Word for word, retype the tail of the data below, starting with the line that has "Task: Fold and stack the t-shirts" and including the last line.

[Stored records]
┌──

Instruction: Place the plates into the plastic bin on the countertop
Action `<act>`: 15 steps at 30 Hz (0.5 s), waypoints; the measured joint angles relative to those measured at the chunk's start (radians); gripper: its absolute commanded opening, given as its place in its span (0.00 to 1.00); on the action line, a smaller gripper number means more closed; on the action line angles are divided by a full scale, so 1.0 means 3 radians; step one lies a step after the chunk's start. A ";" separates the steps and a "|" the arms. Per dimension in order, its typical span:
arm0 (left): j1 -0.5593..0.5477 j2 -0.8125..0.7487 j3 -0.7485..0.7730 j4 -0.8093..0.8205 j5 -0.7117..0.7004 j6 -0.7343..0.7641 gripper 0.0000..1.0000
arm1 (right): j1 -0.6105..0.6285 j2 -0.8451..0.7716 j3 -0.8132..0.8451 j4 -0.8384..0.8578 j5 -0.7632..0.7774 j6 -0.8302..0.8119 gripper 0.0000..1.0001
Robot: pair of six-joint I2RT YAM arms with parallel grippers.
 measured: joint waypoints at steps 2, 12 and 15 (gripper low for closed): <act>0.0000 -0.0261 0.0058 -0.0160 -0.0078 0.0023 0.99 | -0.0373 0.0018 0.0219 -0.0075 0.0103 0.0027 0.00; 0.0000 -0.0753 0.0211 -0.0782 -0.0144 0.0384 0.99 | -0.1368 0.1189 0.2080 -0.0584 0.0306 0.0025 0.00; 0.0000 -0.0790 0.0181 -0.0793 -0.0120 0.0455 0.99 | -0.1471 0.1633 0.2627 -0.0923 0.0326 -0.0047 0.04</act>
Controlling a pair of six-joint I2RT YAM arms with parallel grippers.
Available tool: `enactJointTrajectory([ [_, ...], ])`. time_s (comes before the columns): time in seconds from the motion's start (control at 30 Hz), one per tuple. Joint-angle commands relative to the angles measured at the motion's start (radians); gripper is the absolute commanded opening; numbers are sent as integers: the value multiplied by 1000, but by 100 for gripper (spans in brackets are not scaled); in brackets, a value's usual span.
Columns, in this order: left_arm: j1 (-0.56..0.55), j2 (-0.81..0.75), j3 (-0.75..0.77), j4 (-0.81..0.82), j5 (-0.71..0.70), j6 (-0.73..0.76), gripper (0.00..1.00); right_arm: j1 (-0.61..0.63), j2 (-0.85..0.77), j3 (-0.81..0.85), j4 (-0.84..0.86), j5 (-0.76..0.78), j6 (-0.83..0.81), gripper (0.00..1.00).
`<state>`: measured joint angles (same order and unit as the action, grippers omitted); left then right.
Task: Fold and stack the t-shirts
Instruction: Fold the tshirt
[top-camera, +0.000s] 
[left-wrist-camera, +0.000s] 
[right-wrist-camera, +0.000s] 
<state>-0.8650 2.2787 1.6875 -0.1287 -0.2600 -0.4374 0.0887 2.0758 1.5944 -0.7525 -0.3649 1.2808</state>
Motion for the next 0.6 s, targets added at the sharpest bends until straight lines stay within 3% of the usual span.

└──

ANSWER FOR THE TASK.
Task: Fold and stack the t-shirts
Instruction: Fold the tshirt
[top-camera, +0.000s] 
[left-wrist-camera, +0.000s] 
[right-wrist-camera, +0.000s] 
<state>-0.8650 2.2787 1.6875 -0.1287 -0.2600 -0.4374 0.0887 2.0758 1.5944 -0.7525 -0.3649 1.2808</state>
Motion for the next 0.6 s, targets added at the sharpest bends until straight lines stay within 3% of the usual span.

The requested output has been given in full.